The coronavirus pandemic has led the United States and other nations to enact unprecedentedly severe migration restrictions. As a result of measures adopted under the Trump administration last year, the U.S. became more closed to immigration than at any other time in its history. While the Biden administration has lifted some of the restrictions, others remain in place.

The ostensible rationale for these policies was the need to stop the spread of the virus. In reality, however, migration bans did little to protect public health — and caused enormous suffering. They also undermine the scientific innovation that makes us better able to deal with pandemics and other health risks in the long run. The Biden administration should immediately lift remaining pandemic-related migration restrictions, and Congress would do well to bar such policies for the future….

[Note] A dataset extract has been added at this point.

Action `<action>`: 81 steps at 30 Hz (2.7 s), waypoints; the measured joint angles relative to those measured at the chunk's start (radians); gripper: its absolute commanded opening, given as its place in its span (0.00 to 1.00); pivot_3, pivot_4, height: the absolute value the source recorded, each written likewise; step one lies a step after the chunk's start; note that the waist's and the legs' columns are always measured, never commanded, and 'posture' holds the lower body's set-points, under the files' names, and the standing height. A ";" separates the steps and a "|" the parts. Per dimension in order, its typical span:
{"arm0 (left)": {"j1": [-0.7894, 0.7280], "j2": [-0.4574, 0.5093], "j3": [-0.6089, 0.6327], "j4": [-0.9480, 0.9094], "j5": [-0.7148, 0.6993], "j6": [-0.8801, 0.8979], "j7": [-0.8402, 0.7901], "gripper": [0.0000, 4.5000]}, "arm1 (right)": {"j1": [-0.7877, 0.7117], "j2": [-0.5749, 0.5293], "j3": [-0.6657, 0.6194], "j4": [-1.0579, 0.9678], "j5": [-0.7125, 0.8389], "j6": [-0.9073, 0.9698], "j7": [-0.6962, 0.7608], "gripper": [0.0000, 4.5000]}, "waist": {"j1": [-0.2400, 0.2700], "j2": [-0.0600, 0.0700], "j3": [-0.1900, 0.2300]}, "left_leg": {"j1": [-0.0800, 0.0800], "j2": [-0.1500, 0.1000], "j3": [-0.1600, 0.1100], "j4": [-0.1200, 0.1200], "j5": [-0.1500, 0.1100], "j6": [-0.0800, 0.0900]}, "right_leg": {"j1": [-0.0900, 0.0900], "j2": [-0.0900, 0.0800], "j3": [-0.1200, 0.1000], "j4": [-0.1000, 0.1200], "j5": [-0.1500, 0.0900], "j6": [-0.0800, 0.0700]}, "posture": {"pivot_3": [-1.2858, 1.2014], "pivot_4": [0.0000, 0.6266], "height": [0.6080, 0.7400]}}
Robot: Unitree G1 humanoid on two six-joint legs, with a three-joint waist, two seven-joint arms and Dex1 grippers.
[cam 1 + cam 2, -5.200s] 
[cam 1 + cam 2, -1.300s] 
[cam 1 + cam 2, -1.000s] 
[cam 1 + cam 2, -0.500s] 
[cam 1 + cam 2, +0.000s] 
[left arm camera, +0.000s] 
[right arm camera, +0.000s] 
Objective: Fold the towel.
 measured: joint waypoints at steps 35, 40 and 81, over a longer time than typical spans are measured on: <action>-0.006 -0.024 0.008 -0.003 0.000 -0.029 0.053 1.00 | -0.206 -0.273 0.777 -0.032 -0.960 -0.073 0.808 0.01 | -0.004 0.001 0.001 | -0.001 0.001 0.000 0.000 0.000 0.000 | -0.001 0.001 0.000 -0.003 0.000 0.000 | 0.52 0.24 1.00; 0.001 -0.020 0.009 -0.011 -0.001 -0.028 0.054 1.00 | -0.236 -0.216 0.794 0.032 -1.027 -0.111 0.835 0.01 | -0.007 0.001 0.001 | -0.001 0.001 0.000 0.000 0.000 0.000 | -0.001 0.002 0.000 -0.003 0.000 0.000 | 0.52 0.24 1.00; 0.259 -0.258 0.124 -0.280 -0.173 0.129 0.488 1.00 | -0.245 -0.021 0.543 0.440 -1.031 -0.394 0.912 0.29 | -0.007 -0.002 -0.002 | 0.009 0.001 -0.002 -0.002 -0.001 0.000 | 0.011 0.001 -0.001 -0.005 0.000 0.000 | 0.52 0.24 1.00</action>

These restrictions failed dismally in the goal of containing the spread of the COVID-19 virus to the United States, where more than 750,000 Americans have died from COVID-19. The continuation of many restrictions did not prevent the more contagious Alpha and Delta variants from swiftly establishing themselves here, either. At best, restrictions only briefly delayed the entry of the virus….

Pandemic-related migration restrictions have inflicted immense suffering on people fleeing poverty and oppression, including refugees escaping violence, poverty and repressive regimes in Cuba, Venezuela and Haiti. Many of those expelled under Title 42 and other policies may be condemned to a lifetime of privation or even death….

Immigrants to the U.S. and Europe make disproportionate contributions to medical, scientific and technological innovations, and immigration restrictions could block many such advances. The Moderna and Pfizer COVID-19 vaccines were both developed by firms led by immigrants or children of immigrants from poor nations, who could not have made their vital contributions to these breakthroughs had they or their parents been barred from leaving their countries of origin…. Some of the migrants the U.S. government barred during the past 18 months might have gone on to make great technological and medical breakthroughs of their own.